Ramen. Piping hot bowls of heavenly temptation that has gone from Japanese comfort food to global phenomena. From the depth of the broth to the bite of the noodles, ramen is increasingly revered for its culinary complexity. Here are some things every foodie needs to know about this iconic Japanese dish.
Ramen made its way from China to Japan when the latter reopened its borders during the Meiji Restoration. Under the Tokugawa Shogunate, Chinatowns were developed in various parts of Japan including Yokohama, Hakodate and Kobe.
‘Ra’ means pulled (in Mandarin) while ‘men’ means noodles. The term is derived from the Chinese lamian (拉麺) or hand-pulled noodles. Until the 1950s, these Chinese-inspired noodles were called ‘Shina soba’ (Shina being an ancient Japanese name for China, and soba refers to buckwheat noodles). Subsequently, it was replaced by ramen when Shina acquired a pejorative connotation.
Four main flavours
While there is a wide variety of ramen served across Japan, depending on local preferences, ramen can be loosely categorised into four main types based on flavour: shio, shoyu, miso and tonkotsu.
Shio (塩, Salt) –
The most traditional flavour and tends to be the saltiest of the four. Shio broths are usually light coloured or clear.
Shoyu (醤油, Soy Sauce) –
A clear, brown broth flavoured with soy sauce. It is also the most common type of ramen served when the menu does not specify a specific type of broth.
Miso (味噌, Soybean Paste) –
A rich, savoury brown broth with a more complex flavour compared to shio or shoyu. Great for those who prefer a more robust, hearty broth.
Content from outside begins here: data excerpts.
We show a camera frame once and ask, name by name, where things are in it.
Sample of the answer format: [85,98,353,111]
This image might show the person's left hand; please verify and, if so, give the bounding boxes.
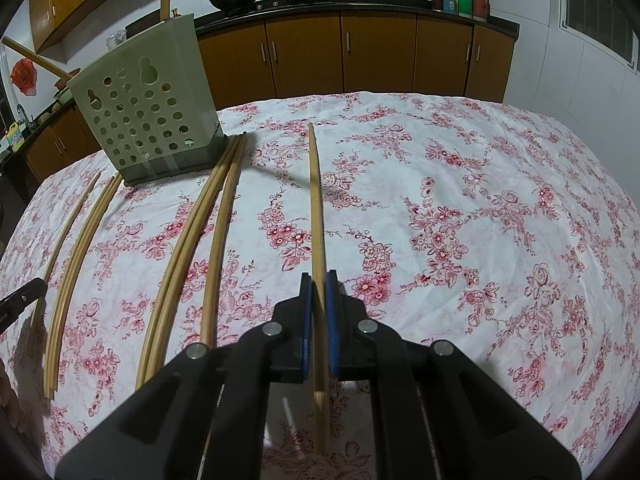
[0,360,23,433]

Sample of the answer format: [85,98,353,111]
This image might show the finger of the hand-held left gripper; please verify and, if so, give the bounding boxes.
[0,278,47,333]

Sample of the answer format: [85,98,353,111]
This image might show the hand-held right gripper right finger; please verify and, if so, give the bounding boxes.
[326,270,583,480]

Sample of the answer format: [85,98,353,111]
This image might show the black kitchen countertop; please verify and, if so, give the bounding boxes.
[0,0,521,171]

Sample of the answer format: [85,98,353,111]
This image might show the red plastic bag on wall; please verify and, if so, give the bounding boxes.
[10,57,38,96]

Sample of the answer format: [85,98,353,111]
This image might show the wooden chopstick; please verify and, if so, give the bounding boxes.
[49,174,123,400]
[200,132,249,361]
[136,137,241,388]
[43,176,118,400]
[145,135,246,386]
[307,122,331,456]
[27,172,101,358]

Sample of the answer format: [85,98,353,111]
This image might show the dark brown board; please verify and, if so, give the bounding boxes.
[125,14,163,36]

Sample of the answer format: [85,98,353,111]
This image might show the brown lower kitchen cabinets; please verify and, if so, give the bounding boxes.
[22,10,516,181]

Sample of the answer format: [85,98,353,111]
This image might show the stacked green and brown bowls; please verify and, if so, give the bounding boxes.
[52,70,83,111]

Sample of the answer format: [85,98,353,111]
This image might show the yellow dish soap bottle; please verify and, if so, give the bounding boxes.
[5,121,26,151]

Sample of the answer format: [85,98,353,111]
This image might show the floral red white tablecloth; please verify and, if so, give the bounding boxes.
[0,91,640,480]

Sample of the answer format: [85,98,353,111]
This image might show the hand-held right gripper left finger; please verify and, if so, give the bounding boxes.
[55,272,314,480]

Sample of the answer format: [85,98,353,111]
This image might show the barred window with white frame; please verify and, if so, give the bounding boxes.
[557,0,640,73]

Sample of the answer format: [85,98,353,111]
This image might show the white perforated utensil holder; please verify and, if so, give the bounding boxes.
[67,12,226,187]

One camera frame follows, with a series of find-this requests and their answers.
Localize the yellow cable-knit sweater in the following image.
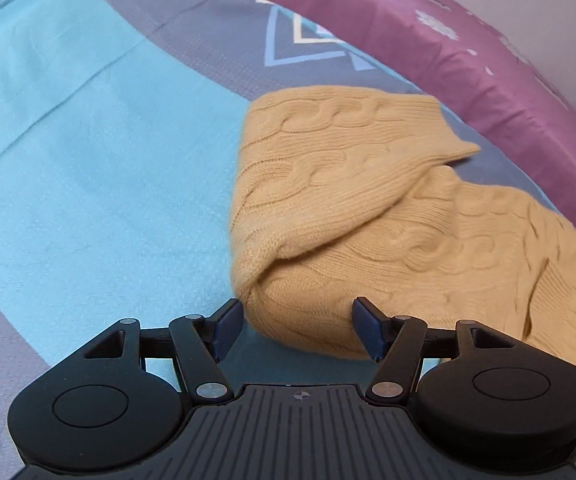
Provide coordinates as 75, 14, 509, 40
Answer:
228, 86, 576, 480

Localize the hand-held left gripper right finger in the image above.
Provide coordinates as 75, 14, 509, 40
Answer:
352, 297, 516, 406

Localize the blue and grey bedsheet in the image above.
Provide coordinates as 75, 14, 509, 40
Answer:
0, 0, 568, 466

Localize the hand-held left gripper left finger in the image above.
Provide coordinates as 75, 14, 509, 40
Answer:
84, 299, 245, 405
Tonkotsu (豚骨, Pork Bone) –
Made from boiling pork bones for 12-15 hours till all the collagen has dissolved into a rich, whitish gelatinous stock. While technically not a true flavour since it is contains neither salt nor soy sauce, the broth is distinctive enough to be considered a standalone flavour.
Not all noodles are the same
Ramen noodles are made of wheat and they come in various thickness and textures. For example thin, straight noodles are used in Hakata ramen, thick curly noodles are preferred in Sapporo ramen while Kitakata ramen uses a distinctive type of flat, thick, curly noodles.
6 key toppings
The most common ramen toppings are Charshu (barbecued pork), Nori (dried seaweed sheet), Wakame (a type of rehydrated seaweed), Menma (preserved bamboo shoots), Negi (scallion) and Ajitama (seasoned soft-boiled egg).
Depending on local produce and taste preferences, a wide variety of other toppings are also used. For example some ramen restaurants add black fungus for an extra crunch while many Sapporo ramens are topped with butter and corn – two of their best-known local produce.
A Hokkaido heritage
In Hokkaido, ramen is one of the prefecture’s heritage, listed in the Hokkaido Heritage Project in 2001. Just in Hokkaido alone, there are three main ‘regional types’ of ramen:
Sapporo ramen –
The capital of Hokkaido is also the birthplace of miso ramen. The tonkotsu (sometimes tonkotsu with chicken) soup base is accented with strong flavours of miso, lard and garlic, and paired with thick, al dente yellow noodles.
Hakodate ramen –
This bustling maritime town is home to a lighter version of the shio ramen served with mild chicken-pork soup base and soft stringy noodles.
Asahikawa ramen –
Hokkaido’s second-largest city is known for its shoyu ramen which combines a pork-seafood soup base with whitish, stringy noodles. It is then topped with a layer of hot oil to keep the soup warm throughout the meal during frigid winter months.
Slurp it up
In Japan, slurping noodles is considered evidence of enjoying your meal, and an indirect compliment to the chef. Just be careful not to splash the noodles back into the broth. If a spoon is provided, use it to drink the soup; otherwise, lift the bowl to your mouth and drink from it directly.
Most importantly, finish your noodles while they’re hot before they get soggy.
In most ramen restaurants, you can ask for a second serving of noodles when you still have plenty of broth left in your bowl. Just say “Kaedama onegai shimasu” (Kaedama, please) and you’ll have freshly cooked noodles placed into your bowl of broth.